Entries supplied:
================

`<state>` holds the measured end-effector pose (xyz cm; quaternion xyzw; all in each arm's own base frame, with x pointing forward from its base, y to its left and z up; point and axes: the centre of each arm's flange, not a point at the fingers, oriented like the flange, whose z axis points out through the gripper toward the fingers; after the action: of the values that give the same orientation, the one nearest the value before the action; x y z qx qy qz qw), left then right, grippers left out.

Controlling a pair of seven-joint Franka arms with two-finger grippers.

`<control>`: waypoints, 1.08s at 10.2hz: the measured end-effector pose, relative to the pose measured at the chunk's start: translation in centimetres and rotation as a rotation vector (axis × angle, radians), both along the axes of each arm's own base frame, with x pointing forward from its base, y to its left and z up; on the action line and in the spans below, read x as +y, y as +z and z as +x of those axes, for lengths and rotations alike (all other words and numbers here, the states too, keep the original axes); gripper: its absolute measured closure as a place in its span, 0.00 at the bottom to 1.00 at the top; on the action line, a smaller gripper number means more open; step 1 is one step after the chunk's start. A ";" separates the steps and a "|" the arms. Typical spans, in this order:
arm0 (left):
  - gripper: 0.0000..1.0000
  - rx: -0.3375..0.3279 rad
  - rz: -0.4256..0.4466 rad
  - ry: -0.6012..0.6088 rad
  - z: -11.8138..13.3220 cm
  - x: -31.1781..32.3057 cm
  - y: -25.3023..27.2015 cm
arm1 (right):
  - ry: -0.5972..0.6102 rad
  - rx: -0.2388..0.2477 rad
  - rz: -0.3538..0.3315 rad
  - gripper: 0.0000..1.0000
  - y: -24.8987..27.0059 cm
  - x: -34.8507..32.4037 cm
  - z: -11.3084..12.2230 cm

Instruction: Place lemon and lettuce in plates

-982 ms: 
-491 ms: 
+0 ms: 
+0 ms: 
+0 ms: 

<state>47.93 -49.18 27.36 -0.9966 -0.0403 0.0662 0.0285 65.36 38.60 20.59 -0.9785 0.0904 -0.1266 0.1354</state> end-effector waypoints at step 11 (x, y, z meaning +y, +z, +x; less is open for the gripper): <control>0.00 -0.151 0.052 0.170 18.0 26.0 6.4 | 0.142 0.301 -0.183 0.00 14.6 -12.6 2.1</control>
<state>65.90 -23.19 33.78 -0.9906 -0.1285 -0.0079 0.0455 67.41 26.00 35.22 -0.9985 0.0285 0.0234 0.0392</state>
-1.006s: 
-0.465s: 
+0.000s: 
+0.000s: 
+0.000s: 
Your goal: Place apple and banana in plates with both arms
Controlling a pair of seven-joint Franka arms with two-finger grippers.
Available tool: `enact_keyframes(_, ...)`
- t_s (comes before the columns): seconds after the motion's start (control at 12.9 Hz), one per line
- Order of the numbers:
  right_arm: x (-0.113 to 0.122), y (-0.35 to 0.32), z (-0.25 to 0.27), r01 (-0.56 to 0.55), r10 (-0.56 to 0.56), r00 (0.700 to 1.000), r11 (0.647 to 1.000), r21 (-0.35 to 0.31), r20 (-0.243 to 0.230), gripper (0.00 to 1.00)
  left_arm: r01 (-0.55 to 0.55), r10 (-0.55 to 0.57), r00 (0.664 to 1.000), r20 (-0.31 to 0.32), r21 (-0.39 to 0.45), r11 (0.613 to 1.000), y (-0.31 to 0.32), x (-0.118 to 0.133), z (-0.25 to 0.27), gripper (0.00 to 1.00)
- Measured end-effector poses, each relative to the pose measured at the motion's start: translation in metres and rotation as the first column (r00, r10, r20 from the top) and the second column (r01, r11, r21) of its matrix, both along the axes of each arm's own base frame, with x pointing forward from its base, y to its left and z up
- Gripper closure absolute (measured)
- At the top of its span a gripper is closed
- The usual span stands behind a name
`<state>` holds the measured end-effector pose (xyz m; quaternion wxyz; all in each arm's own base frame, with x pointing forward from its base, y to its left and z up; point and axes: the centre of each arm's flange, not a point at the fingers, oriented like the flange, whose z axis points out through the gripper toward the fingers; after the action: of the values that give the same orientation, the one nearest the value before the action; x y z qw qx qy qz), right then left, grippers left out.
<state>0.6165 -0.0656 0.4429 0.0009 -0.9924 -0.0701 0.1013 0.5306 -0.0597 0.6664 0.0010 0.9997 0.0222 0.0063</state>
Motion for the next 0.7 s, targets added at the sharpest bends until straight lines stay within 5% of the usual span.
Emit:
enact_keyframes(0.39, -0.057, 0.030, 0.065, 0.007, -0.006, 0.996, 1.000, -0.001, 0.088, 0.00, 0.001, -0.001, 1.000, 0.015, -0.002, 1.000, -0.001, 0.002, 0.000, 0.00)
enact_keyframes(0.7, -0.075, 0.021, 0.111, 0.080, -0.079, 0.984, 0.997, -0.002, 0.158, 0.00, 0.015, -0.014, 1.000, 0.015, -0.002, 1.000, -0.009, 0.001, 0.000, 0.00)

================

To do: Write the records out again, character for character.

Answer to this task:
`<state>` holds the measured end-effector pose (xyz cm; quaternion xyzw; all in each arm's own base frame, with x pointing forward from its base, y to its left and z up; point and axes: the centre of each arm's flange, not a point at the fingers, oriented like the flange, whose z axis points out through the gripper toward the fingers; after the action: of the values that give the same orientation, the one nearest the value before the action; x y z qx qy qz qw), left then right, grippers left out.

Controlling a pair of seven-joint Franka arms with two-finger grippers.

`<control>`: waypoints, 1.08s at 10.2hz: the measured end-effector pose, relative to the pose measured at the chunk's start: translation in centimetres and rotation as a rotation vector (axis × angle, radians), both along the axes of each arm's own base frame, with x pointing forward from its base, y to its left and z up; on the action line and in the spans below, read x as +y, y as +z and z as +x of those axes, for lengths and rotations alike (all other words and numbers here, the states too, keep the original axes); gripper: its absolute measured closure as a place in its span, 0.00 at the bottom to 1.00 at the top; on the action line, a smaller gripper number means more open; step 1 is one step after the chunk's start. A ";" separates the steps and a "|" the arms. Typical spans, in this order:
arm0 (left):
  - gripper: 0.0000..1.0000
  - rx: -0.3375..0.3279 rad
  - rz: -0.4256..0.4466 rad
  - ry: -0.6012..0.6088 rad
  - z: -11.8138..13.3220 cm
  - x: -31.1781..32.3057 cm
  - y: -25.3023..27.2015 cm
arm1 (right):
  - ry: -0.5972..0.6102 rad
  - rx: -0.2388..0.2477 rad
  - rz: -0.3538..0.3315 rad
  - gripper: 0.0000..1.0000
  - y: -24.8987..27.0059 cm
  - x: -34.8507..32.4037 cm
  - z: -11.3084..12.2230 cm

Instruction: Place lemon and lettuce in plates

-982 ms: 
-491 ms: 
+0 ms: 
+0 ms: 
+0 ms: 

<state>47.93 -49.18 27.36 -0.9966 -0.0403 0.0662 0.0285 65.36 38.60 20.59 -0.9785 0.0904 -0.1266 0.1354</state> end-effector waypoints at step 11 (x, y, z meaning +y, +z, +x; less is open for the gripper): <control>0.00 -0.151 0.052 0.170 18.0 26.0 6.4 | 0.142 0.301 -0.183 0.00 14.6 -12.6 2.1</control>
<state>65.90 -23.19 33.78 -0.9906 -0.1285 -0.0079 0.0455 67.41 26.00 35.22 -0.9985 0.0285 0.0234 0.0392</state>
-1.006s: 
-0.465s: 
+0.000s: 
+0.000s: 
+0.000s: 
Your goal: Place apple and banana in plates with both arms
Controlling a pair of seven-joint Franka arms with two-finger grippers.
Available tool: `enact_keyframes(_, ...)`
- t_s (comes before the columns): seconds after the motion's start (control at 12.9 Hz), one per line
- Order of the numbers:
  right_arm: x (-0.113 to 0.122), y (-0.35 to 0.32), z (-0.25 to 0.27), r01 (-0.56 to 0.55), r10 (-0.56 to 0.56), r00 (0.700 to 1.000), r11 (0.647 to 1.000), r21 (-0.35 to 0.31), r20 (-0.243 to 0.230), gripper (0.00 to 1.00)
  left_arm: r01 (-0.55 to 0.55), r10 (-0.55 to 0.57), r00 (0.664 to 1.000), r20 (-0.31 to 0.32), r21 (-0.39 to 0.45), r11 (0.613 to 1.000), y (-0.31 to 0.32), x (-0.118 to 0.133), z (-0.25 to 0.27), gripper (0.00 to 1.00)
- Measured end-effector poses, each relative to the pose measured at the motion's start: translation in metres and rotation as the first column (r00, r10, r20 from the top) and the second column (r01, r11, r21) of its matrix, both along the axes of each arm's own base frame, with x pointing forward from its base, y to its left and z up
- Gripper closure absolute (measured)
- At the top of its span a gripper is closed
- The usual span stands behind a name
`<state>` holds the measured end-effector pose (xyz m; quaternion wxyz; all in each arm's own base frame, with x pointing forward from its base, y to its left and z up; point and axes: the centre of each arm's flange, not a point at the fingers, oriented like the flange, whose z axis points out through the gripper toward the fingers; after the action: of the values that give the same orientation, the one nearest the value before the action; x y z qw qx qy qz), right then left, grippers left out.
<state>0.6165 -0.0656 0.4429 0.0009 -0.9924 -0.0701 0.1013 0.5306 -0.0597 0.6664 0.0010 0.9997 0.0222 0.0063</state>
Motion for the next 0.7 s, targets added at the sharpest bends until straight lines stay within 5% of the usual span.
Emit:
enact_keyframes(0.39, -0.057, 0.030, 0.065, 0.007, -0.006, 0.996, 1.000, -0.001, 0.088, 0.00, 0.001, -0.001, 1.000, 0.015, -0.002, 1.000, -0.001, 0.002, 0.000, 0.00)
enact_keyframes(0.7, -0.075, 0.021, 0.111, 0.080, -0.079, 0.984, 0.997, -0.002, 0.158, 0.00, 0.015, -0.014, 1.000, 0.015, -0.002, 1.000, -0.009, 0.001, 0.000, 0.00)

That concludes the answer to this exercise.